That article is just nonsense. I send all of my oddball work to Rocky Mountain Film Laboratory in Colorado. They still process Kodachrome:

Old Film Developed


----------



## eMacMan (Nov 27, 2006)

Macfury said:


> That article is just nonsense. I send all of my oddball work to Rocky Mountain Film Laboratory in Colorado. They still process Kodachrome:
> 
> Old Film Developed


It is quite possible that K 14 was subcontracted. Will be interesting to see if they continue to offer the service.


----------



## boukman2 (Apr 6, 2009)

Macfury said:


> That article is just nonsense. I send all of my oddball work to Rocky Mountain Film Laboratory in Colorado.

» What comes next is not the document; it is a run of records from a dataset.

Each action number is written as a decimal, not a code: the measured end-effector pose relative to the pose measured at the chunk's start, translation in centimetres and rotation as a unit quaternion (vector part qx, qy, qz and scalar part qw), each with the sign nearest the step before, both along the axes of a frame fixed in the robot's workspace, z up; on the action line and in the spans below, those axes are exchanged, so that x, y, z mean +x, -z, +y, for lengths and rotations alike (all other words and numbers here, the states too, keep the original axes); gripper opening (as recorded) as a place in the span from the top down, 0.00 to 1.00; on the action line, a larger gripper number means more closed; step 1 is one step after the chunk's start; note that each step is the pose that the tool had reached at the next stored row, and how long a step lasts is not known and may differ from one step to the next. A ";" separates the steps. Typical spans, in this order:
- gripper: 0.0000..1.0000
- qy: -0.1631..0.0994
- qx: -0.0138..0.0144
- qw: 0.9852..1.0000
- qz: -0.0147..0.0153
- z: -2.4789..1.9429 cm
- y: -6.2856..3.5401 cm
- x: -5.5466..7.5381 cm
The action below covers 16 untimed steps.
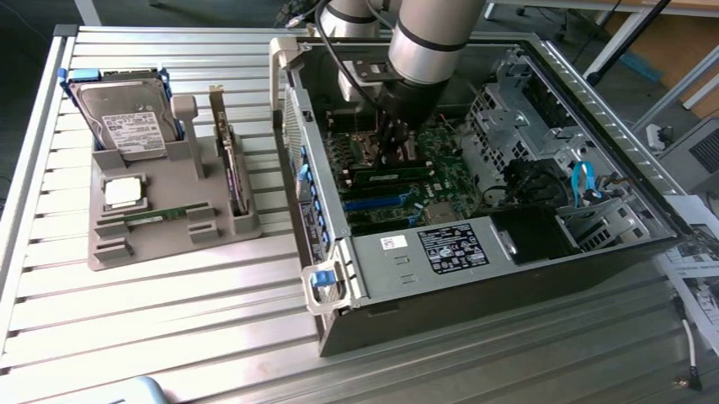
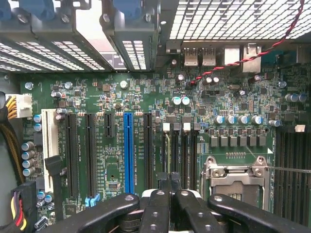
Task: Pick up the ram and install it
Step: 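Press down the ram until it locks into place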
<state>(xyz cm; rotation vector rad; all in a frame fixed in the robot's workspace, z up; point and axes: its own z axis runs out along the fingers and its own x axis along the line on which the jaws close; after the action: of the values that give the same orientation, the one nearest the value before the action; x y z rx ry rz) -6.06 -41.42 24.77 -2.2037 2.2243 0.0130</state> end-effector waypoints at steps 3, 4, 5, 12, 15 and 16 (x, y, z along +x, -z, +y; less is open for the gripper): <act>0.89 0.000 0.000 1.000 0.000 0.00 0.15 0.0; 0.89 0.000 0.000 1.000 0.000 0.00 0.15 0.0; 0.89 0.000 0.000 1.000 0.000 0.00 0.15 0.0; 0.89 0.000 0.000 1.000 0.000 0.00 0.25 0.0; 0.89 0.000 0.000 1.000 0.000 0.00 0.34 0.0; 0.89 0.000 0.000 1.000 0.000 0.00 0.36 0.0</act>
<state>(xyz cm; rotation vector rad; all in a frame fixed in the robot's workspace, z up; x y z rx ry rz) -6.06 -41.42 24.40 -2.2039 2.2246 0.0129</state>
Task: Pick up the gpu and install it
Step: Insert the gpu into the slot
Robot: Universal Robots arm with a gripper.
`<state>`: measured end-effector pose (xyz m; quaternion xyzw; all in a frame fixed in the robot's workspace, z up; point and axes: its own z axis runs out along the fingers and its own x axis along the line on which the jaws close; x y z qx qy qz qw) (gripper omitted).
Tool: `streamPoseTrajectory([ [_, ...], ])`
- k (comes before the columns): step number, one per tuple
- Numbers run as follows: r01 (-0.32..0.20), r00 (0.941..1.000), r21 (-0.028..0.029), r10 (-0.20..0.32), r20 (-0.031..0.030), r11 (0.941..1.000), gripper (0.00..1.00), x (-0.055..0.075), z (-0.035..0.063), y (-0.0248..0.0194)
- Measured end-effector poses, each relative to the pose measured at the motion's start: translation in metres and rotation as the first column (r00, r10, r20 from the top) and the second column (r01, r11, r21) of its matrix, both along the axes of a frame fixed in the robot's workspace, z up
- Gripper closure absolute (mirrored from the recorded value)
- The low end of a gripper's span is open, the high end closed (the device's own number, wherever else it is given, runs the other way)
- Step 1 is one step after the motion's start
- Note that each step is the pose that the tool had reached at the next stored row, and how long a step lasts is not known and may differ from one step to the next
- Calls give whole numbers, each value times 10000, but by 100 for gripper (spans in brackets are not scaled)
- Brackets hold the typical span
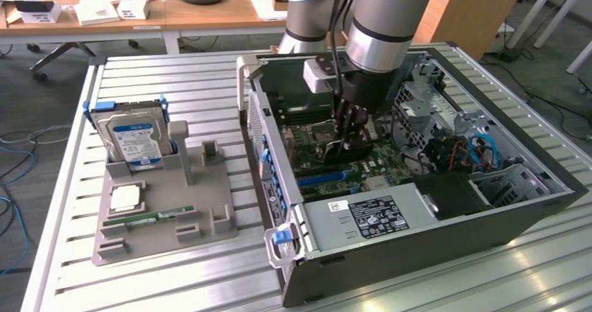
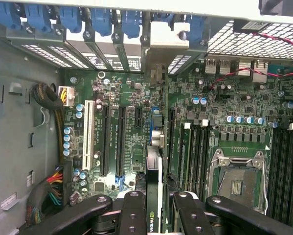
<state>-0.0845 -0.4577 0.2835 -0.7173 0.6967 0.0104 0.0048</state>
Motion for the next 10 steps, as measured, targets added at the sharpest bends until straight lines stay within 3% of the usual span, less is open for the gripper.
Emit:
streamPoseTrajectory([
  [10, 1, 10000, 0, -1, 0, 10000, 74, -16, -25, 11],
])
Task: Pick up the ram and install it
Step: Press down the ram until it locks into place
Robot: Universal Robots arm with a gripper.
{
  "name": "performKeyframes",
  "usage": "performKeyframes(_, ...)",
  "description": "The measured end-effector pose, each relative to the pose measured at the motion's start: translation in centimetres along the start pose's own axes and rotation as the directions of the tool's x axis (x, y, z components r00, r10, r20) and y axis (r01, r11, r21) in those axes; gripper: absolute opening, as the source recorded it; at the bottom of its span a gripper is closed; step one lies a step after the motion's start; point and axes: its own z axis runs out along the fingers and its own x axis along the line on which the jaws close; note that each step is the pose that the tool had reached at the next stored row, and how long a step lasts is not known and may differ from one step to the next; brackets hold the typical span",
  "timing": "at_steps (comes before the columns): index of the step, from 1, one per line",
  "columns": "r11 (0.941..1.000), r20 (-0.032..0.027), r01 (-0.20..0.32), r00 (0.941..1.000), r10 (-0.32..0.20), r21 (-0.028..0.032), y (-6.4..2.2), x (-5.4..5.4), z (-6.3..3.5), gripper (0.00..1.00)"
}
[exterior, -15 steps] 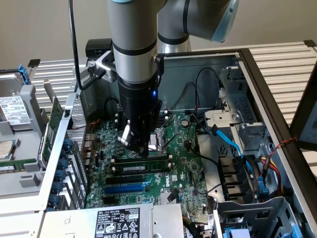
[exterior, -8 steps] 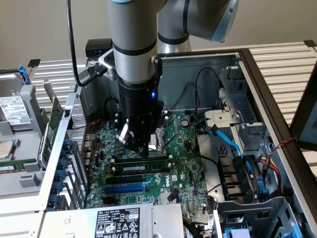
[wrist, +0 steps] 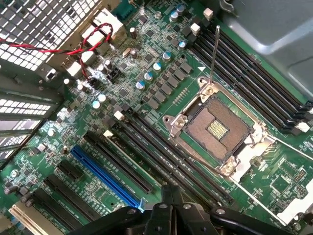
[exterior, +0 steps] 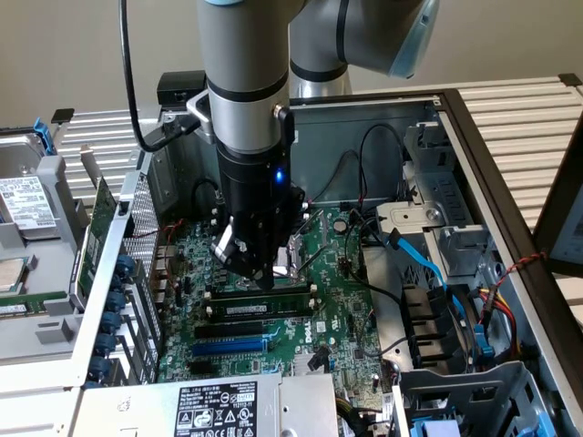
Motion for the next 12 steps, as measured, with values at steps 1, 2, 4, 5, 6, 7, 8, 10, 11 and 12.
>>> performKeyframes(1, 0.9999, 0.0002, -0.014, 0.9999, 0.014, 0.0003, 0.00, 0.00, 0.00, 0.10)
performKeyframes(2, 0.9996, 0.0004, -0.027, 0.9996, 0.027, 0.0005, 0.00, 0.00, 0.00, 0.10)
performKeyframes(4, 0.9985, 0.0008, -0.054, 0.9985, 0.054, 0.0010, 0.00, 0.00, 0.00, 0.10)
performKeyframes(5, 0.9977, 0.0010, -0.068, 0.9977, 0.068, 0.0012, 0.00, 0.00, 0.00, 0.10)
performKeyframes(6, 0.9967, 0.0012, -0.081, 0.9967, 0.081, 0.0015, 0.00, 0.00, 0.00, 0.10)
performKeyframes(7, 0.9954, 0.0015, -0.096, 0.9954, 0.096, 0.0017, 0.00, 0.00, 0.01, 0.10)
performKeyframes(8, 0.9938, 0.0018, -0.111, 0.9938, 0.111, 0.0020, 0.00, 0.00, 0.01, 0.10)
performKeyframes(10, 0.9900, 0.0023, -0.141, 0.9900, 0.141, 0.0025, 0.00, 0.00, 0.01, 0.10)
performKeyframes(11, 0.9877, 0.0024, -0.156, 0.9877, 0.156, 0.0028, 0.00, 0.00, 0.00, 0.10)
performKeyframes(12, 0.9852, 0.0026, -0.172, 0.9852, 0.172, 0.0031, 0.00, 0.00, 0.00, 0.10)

They still process Kodachrome:
> 
> Old Film Developed





> Color developing of K-14 is no longer available after December 31, 2010. Please visit A trusted name in photo processing for over 50 years - Dwayne's Photo for details.


perhaps you should read web sites before suggesting them?


----------



## Macfury (Feb 3, 2006)

Ha! They must have sub-conracted it for the past few months, I guess. They'll still process it, but only in B&W.


----------



## mrjimmy (Nov 8, 2003)

From Rocky Mountain Film Lab:



> Hi,​
> We are only developing Kodachrome as black and white negative. Although I have not heard of any plans for developing more Kodachrome in color, I would suggest waiting a week or so to see if Dwanye's Photo has any chemistry left after processing the films they have in house.​
> Feel free to email with any questions.​
> Thanks,
> ...


----------



## Lawrence (Mar 11, 2003)

I have a small suitcase full of negatives,
Mostly of images that I shot of the 70's and 80's with my old Canon AE-1 camera.

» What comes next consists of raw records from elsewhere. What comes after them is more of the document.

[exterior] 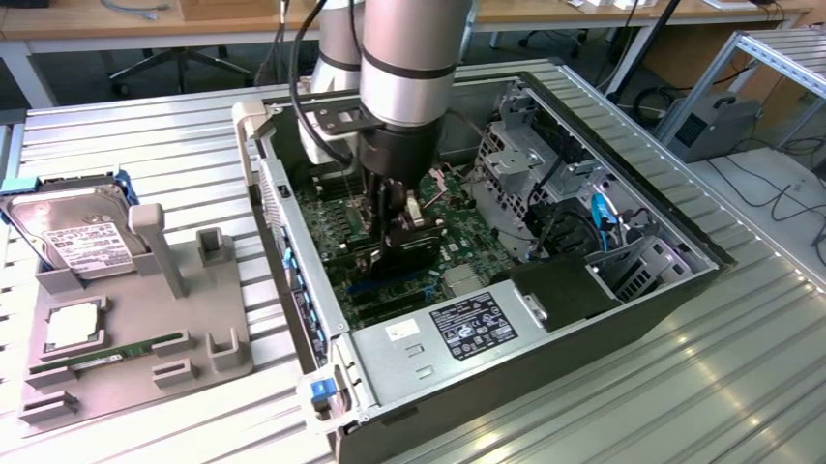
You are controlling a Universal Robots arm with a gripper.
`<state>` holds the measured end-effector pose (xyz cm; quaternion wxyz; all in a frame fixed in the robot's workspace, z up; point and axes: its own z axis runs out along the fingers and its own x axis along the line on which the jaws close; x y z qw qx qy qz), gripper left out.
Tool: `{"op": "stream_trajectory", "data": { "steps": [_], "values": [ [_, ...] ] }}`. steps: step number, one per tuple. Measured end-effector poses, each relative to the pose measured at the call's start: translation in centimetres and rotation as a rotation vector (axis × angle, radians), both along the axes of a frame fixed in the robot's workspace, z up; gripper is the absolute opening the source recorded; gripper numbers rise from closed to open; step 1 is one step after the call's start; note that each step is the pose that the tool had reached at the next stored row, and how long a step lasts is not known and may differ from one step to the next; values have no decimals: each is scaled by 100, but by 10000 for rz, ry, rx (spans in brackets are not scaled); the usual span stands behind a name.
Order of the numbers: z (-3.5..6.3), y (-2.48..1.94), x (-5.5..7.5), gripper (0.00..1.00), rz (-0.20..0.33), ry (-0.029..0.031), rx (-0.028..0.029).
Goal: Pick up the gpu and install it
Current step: 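Insert the gpu into the slot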
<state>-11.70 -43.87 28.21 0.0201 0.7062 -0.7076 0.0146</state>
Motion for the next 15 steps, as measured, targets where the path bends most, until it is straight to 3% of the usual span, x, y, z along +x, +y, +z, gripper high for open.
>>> {"op": "stream_trajectory", "data": {
  "steps": [1,3,4,6,9,11,15],
  "values": [
    [0,3,17,39,-2,21,0],
    [0,6,64,26,-1,75,0],
    [0,7,84,26,-1,98,0],
    [0,9,137,14,-2,159,1],
    [0,9,235,11,-1,274,1],
    [0,9,273,11,0,319,1],
    [0,9,276,11,-1,324,0]
  ]
}}
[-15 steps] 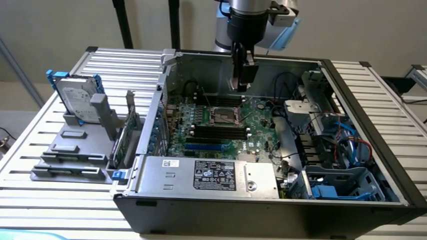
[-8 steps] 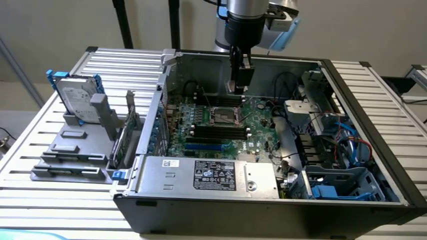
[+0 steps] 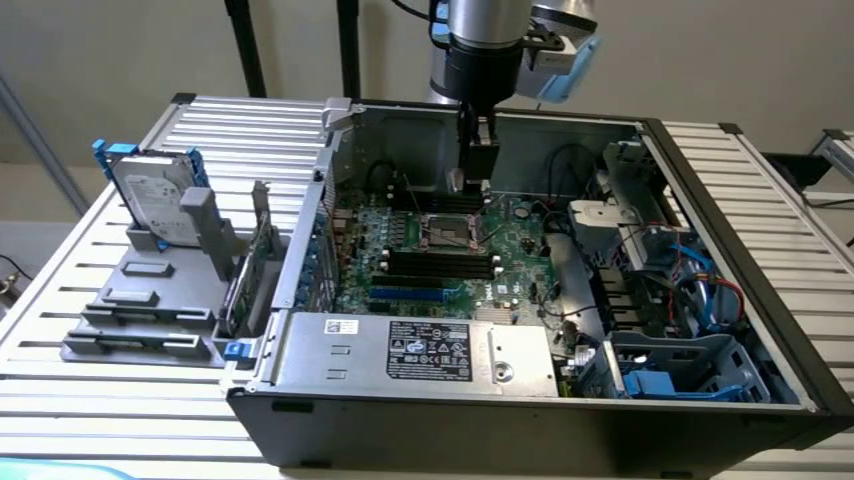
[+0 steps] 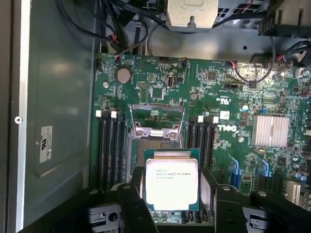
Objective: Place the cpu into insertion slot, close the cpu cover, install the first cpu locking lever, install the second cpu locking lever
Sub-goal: 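Place the cpu into insertion slot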
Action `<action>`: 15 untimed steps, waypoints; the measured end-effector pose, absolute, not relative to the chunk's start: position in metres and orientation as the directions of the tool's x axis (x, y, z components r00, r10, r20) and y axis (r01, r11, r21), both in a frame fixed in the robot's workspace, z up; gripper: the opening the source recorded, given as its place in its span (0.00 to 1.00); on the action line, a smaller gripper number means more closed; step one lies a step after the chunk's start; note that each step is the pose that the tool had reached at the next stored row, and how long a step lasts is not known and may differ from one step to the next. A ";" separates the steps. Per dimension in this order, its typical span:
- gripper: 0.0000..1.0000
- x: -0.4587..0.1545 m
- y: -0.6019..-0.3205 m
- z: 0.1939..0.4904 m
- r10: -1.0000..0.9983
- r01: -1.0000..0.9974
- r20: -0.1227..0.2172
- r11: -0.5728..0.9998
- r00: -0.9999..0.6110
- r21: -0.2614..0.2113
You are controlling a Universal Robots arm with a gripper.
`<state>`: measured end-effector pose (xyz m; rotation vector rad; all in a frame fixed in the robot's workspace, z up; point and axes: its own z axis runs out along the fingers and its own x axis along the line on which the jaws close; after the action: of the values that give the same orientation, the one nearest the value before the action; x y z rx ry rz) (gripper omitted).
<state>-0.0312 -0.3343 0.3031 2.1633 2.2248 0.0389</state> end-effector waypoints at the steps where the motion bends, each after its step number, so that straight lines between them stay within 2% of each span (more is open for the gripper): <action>1: 0.55 -0.033 -0.334 0.302 1.000 0.999 -0.012 0.026 -0.025 0.044; 15: 0.55 -0.041 -0.329 0.279 1.000 0.999 -0.020 0.001 0.000 0.044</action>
<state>-0.0411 -0.3294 0.2790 2.1888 2.1897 0.0265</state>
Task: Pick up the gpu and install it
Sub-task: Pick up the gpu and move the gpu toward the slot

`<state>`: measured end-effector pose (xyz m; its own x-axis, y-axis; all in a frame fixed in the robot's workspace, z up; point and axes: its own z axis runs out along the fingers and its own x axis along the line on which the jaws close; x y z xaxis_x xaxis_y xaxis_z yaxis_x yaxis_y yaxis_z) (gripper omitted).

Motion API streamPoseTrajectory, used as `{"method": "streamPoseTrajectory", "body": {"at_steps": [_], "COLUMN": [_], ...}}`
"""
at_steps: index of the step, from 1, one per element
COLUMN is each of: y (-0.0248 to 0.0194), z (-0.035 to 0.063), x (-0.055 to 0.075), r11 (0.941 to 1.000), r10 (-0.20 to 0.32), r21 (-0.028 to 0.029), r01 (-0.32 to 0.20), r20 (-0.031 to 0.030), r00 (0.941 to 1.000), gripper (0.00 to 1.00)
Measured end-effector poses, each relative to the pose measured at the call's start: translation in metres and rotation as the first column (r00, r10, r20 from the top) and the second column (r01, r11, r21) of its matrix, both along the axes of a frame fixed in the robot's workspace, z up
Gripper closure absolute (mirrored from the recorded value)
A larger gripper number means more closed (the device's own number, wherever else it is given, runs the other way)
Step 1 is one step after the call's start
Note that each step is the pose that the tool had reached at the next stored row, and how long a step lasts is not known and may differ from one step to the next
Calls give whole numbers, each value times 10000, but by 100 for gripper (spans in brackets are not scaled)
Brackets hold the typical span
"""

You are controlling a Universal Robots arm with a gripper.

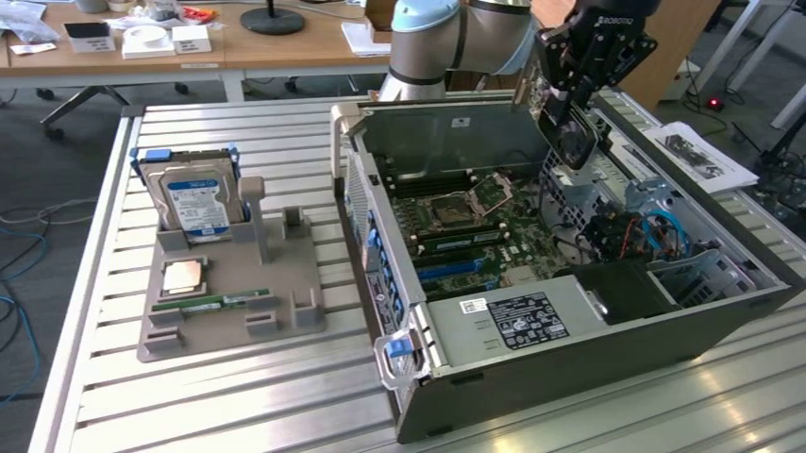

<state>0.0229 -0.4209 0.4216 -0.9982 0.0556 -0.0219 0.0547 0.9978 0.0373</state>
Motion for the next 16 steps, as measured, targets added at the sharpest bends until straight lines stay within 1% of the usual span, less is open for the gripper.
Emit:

Shot a lot of the West Berlin Wall Art in Germany in 1984,
Also tons of shots taken in the 70's of New York City.

I'll scan them all someday.


----------



## kps (May 4, 2003)

Shot both Kodachrome and Ektachrome, but preferred Ektachrome due to the 2 stop difference in ASA speed. I was never a great fan of transparency film and mostly used reversal.

End of an era for sure.


----------



## mrjimmy (Nov 8, 2003)

kps said:


> Shot both Kodachrome and Ektachrome, but preferred Ektachrome due to the 2 stop difference in ASA speed. I was never a great fan of transparency film and mostly used reversal.
> 
> End of an era for sure.


Kps, reversal is transparency film, no?

I shot loads of reversal in my day which I often printed. The results were spectacular, especially from Kodachrome.

I also like to process E6 in C41 chemistry. The results were interesting and inconsistent in a good way. The trouble is the grain was often quite ugly and printing them large wasn't an option.

I'm very sad to see it go. First it was Recording Film, then Tech Pan, Infrared and now Kodachrome. Thank God Fuji still makes an excellent B&W with Neopan. Shooting the 1600 is quite a treat and become my fall back film of choice.


----------



## eMacMan (Nov 27, 2006)

I remember how quickly Super 8mm and 8mm movie films were phased out after video cams were introduced.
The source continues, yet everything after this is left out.